Even before the many headlines detailing data breaches of companies large and small, internet security has been a hot-button issue. Because security threats are constantly evolving, it can be difficult for businesses to determine the best way to protect their information and that of their clients. Recently, cyber security was thrust into the public spotlight via the Sony Pictures hack that brought the company’s operations to a halt for weeks.
This hack raised the question of how much companies should be spending on cyber security measures. While the FBI stated that at least 90% of American businesses would not have been able to stop the Sony Pictures hack, it’s still worth investigating ways in which businesses can shore up their online defenses. While it may seem like a daunting task, there are small yet important steps businesses can take that will help keep everyone’s information safe.
1. Spend Time Training Your Employees
Even training them in simple techniques like strengthening passwords can heighten security. Ask your employees to make sure their passwords are strong. This includes setting longer character limits and requiring that passwords include a mix of letters, numbers and special characters. You’ll also want to be sure you prompt your employees to update their passwords on a fairly regular basis. Training should also include other efforts, such as reminding your employees of the hazards of clicking on unsolicited email attachments and links.
2. Outline Detailed Internet Guidelines and Consequences
It is estimated that more than 75% of small businesses do not have a formal internet security policy. These employee guidelines are important for setting a standard of security and communicating to employees the hazards of disregarding internet safety. Part of these guidelines should include a protocol for handling customer data as well. Whatever guidelines your company writes, make sure that your policy manual can co-exist with your company’s culture.
3. Protect Your Mobile Data Too
If your company issues cell phones to your employees, make sure your guidelines cover security measures specifically for cellular networks. There are specific apps designed to increase security, but even something as simple as setting a unique passcode can greatly improve your phone’s protection. The Federal Communications Commission has a mobile assessment tool that can provide you with mobile security recommendations, depending on your device.
4. Work With Your IT Provider
If you have concerns and aren’t sure how to address them, reach out to your network provider and ask for help. While they will try to upsell you on products and services, they should also be able to provide some advice on how to further enhance your network security with your existing equipment or services. They can also give you an overview of your current security setup.
5. Conduct a Cyber Security Risk Assessment
Your risk assessment should cover any businesses or vendors who have access to your network or data. Breaches can also come from within, so review standard practices with your employees.
6. Invest in Security Software, and Update It Regularly
One of the biggest challenges for network security relates to how quickly the online landscape can change. Security software is constantly updated to address existing threats while new ones emerge. Investing in the right program—one that is reliable and frequently updated—can go a long way toward keeping your information safe. As there are many choices, it’s best to solicit advice from online review sites, such as PC Mag or Tech Radar, or other small business owners in your community.
7. Report Any Attacks
Even something as innocuous as a spam email with an unwanted attachment could be the very beginning of an attempted breach. If you have an IT department, make sure it is set up to keep track of and report these attempted breaches. If your organization is too small to keep a dedicated IT team on staff, these types of suspicious emails and activities can be reported to the FBI, the FTC and other groups. Reporting methods should be part of your employee internet guidelines.

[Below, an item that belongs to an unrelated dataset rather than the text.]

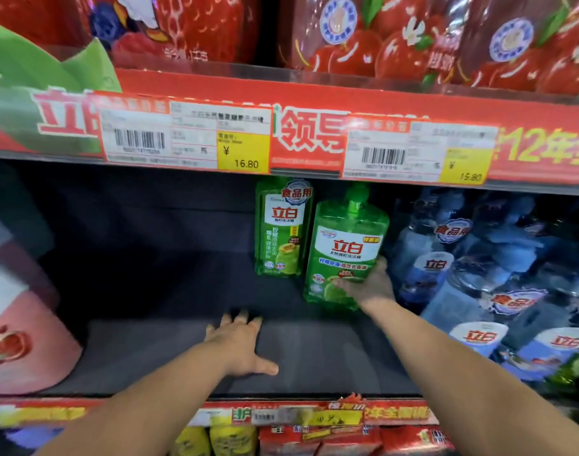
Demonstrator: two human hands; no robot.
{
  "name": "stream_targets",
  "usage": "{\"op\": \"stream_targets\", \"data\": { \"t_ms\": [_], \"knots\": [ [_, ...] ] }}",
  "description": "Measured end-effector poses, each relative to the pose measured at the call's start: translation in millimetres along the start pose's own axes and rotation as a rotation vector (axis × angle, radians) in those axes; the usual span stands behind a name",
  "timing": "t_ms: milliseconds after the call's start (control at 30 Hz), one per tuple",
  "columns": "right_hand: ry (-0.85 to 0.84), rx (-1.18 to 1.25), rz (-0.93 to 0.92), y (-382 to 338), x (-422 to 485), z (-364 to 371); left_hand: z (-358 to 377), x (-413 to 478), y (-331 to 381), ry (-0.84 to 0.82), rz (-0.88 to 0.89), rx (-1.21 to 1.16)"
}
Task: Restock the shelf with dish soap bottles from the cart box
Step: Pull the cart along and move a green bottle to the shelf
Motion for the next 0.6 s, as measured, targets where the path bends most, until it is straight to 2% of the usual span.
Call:
{"op": "stream_targets", "data": {
  "t_ms": [167, 600],
  "knots": [
    [-0.012, 0.048, -0.030, -6.3, 23.3, 2.2, 2.9, -1.5, -0.8, -0.008, 0.005, -0.010],
    [0.009, -0.035, 0.041, -4.8, 62.2, 12.5, 3.2, -2.2, 0.1, -0.028, 0.008, -0.005]
  ]
}}
Point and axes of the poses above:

8. Take Cyber Security Seriously
As evidenced by President Obama’s State of the Union address in January 2015, cyber security is a topic that the U.S. government is taking seriously. It will take vigilance on the part of every American, private citizen and business owner alike to help in this effort.
There are already a variety of online resources that you can turn to, including:
- StaySafeOnline.org: This website, operated by the National Cyber Security Alliance covers online safety from the viewpoint of consumers and businesses and offers resources and overviews of ways to stay safe.
- Federal Communications Commission (FCC): The FCC is the government agency in charge of regulating all communication that is transmitted via radio, internet, cable, wire and satellite in the U.S. They have a variety of tools designed specifically for business, including the Small Business Cyber Security Planner. This is a good place to start when attempting to get an overview of online risks and ways to combat them.
- Small Business Administration (SBA): The SBA offers a free online cyber security course that is a terrific resource for understanding and addressing security concerns. The site also has a variety of articles relating to small businesses on topics ranging from networking to licensing and more.
Cyber security crime will continue to rise as more information is placed online. This means that protecting your business against breaches is really a long-term investment in your business’ future. By staying vigilant, you can help keep your business and your information safe.